Extracted records —
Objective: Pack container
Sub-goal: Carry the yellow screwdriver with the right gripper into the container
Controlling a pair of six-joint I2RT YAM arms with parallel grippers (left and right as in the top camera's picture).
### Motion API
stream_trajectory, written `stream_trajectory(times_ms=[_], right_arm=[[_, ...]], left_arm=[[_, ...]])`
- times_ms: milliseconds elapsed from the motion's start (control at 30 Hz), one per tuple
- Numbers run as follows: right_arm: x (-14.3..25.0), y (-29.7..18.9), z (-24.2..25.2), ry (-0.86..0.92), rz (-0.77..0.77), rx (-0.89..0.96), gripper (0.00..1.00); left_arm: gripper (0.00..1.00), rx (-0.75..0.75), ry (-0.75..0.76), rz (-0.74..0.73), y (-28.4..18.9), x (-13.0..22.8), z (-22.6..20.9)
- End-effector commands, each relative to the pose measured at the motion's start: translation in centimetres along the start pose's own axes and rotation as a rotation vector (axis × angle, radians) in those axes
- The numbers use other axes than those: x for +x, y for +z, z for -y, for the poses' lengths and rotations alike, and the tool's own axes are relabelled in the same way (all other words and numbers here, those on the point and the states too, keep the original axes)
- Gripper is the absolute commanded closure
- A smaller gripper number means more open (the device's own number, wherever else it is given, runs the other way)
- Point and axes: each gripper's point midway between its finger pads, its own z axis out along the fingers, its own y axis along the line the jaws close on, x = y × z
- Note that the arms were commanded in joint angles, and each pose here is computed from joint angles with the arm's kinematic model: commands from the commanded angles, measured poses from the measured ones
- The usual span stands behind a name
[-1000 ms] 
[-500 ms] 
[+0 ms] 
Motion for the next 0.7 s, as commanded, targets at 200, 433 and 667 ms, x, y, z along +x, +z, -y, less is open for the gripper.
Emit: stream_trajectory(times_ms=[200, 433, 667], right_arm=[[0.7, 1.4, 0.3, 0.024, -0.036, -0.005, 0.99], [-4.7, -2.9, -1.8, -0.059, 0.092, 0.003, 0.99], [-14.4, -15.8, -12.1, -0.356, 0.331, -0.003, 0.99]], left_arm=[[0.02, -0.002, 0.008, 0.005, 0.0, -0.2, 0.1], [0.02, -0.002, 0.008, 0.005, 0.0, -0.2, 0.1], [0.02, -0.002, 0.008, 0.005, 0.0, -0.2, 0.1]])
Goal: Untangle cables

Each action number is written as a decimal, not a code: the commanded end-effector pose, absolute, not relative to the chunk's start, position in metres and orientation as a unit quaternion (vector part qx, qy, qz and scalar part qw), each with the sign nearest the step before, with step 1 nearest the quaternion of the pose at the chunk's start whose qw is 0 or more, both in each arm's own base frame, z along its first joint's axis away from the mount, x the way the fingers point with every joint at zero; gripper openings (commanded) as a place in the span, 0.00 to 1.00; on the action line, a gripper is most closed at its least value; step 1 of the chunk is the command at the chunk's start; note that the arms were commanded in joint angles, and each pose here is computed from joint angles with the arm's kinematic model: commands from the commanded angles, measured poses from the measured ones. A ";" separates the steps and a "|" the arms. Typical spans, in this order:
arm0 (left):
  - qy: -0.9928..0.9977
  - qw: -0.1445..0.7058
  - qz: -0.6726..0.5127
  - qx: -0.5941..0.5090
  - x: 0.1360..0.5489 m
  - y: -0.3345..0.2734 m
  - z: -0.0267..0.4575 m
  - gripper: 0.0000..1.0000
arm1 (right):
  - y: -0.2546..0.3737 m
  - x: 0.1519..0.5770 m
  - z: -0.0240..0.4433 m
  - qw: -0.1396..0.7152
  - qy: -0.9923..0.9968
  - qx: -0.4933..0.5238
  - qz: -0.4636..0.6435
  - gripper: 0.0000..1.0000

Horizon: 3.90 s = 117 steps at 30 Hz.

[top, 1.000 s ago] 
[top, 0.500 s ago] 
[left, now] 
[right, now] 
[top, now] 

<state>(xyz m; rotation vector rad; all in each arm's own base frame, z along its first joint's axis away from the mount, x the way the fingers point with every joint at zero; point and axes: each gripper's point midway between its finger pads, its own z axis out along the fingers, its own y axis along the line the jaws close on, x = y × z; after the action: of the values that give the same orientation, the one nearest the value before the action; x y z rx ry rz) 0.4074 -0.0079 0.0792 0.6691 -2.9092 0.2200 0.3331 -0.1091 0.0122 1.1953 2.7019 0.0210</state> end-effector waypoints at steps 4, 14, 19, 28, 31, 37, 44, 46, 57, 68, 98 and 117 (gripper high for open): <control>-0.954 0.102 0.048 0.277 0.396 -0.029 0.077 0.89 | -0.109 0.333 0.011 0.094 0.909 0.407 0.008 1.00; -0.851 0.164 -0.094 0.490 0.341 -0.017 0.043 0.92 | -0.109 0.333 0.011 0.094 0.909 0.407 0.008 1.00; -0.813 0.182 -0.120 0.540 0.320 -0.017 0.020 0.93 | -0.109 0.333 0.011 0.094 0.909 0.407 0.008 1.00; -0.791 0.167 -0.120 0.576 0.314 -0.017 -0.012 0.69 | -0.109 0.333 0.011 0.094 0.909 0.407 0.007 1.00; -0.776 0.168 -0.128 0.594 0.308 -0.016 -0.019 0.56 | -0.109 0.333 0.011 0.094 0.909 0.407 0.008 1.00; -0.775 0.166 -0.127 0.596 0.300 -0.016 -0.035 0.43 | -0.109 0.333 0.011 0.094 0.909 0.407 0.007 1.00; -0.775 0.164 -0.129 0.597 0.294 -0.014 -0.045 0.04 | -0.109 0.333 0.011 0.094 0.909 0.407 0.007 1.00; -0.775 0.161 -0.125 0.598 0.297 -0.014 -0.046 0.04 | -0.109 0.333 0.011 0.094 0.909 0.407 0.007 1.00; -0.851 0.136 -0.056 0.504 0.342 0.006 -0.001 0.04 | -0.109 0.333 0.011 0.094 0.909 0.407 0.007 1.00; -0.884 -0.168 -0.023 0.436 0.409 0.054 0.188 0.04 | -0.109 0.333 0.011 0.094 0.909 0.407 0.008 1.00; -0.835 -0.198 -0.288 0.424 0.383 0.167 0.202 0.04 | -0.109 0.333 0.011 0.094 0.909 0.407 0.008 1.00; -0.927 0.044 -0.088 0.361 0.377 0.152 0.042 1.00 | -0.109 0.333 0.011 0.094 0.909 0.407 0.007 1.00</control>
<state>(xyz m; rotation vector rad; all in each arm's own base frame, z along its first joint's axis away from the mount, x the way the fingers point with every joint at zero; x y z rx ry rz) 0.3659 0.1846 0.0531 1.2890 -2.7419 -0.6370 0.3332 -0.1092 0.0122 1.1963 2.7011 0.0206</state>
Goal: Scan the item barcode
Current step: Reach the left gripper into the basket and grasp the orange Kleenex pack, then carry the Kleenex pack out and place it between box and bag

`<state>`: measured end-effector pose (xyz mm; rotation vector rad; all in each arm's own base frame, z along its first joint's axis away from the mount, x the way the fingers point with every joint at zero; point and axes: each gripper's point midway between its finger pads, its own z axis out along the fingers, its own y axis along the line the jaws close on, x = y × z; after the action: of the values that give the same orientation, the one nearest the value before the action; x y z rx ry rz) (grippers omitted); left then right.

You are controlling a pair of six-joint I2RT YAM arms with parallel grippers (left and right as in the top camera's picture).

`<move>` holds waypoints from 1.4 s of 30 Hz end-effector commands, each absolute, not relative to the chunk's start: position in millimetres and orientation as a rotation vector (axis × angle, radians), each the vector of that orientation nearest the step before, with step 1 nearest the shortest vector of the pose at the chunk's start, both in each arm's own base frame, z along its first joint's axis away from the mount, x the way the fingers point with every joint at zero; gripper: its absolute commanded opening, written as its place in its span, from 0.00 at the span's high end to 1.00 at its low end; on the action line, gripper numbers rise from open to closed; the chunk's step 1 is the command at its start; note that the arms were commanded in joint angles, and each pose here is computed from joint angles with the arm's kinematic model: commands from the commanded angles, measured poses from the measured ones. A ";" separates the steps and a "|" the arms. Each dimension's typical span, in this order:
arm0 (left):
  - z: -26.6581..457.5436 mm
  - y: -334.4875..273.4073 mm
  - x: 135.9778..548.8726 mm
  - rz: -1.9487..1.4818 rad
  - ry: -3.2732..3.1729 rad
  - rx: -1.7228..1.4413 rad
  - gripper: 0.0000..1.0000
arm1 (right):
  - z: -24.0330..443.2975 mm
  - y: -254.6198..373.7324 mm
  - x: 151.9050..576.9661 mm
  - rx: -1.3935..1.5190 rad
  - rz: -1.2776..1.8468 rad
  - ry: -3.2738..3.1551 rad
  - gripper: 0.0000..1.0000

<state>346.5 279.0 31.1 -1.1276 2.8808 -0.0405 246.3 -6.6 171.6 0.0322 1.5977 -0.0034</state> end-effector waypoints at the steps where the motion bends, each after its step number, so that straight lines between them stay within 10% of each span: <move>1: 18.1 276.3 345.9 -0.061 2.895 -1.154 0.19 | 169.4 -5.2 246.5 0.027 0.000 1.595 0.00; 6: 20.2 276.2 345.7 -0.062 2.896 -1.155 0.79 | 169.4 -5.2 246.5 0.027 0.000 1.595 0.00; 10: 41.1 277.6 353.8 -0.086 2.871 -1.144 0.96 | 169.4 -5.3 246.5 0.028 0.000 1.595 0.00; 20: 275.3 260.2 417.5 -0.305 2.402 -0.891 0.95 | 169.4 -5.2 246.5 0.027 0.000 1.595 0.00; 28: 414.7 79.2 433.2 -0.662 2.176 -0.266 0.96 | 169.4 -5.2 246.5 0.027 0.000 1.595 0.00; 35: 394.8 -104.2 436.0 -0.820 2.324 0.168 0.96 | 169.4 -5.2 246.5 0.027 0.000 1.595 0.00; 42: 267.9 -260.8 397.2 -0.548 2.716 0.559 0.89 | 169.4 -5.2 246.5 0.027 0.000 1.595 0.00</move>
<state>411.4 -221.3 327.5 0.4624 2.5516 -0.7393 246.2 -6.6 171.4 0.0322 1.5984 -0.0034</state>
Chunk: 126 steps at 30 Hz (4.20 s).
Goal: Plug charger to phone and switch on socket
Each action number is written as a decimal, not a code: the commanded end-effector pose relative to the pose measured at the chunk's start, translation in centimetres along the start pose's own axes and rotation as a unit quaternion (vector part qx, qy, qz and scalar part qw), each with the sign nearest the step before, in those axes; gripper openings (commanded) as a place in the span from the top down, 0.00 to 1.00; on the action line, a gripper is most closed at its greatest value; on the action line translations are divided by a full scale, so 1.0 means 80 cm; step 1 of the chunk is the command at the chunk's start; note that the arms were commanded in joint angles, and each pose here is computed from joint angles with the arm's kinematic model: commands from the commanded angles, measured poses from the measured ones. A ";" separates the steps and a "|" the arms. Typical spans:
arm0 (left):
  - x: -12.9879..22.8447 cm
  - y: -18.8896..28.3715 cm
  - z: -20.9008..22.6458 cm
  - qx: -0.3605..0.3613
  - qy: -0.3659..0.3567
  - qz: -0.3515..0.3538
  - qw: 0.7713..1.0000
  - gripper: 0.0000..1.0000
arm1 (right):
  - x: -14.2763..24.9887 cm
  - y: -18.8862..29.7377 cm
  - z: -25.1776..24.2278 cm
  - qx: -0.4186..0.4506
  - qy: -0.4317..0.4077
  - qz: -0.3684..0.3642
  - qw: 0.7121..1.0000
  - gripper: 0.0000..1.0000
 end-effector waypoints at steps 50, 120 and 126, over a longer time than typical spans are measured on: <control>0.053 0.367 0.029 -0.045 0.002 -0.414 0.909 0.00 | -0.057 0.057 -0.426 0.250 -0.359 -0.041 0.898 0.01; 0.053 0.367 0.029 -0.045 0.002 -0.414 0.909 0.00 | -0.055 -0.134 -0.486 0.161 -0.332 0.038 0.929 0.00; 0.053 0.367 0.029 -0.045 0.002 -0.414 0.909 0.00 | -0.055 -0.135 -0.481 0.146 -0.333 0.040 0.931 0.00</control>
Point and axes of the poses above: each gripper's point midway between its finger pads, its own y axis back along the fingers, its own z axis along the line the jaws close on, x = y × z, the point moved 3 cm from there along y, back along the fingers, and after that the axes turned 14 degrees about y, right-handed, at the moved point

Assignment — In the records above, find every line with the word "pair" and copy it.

Response to this task —
Controlling a pair of six-joint I2RT YAM arms with parallel grippers (left and right as in the top camera's picture).
You are controlling a pair of six-joint I2RT YAM arms with parallel grippers (left and right as in the top camera's picture).

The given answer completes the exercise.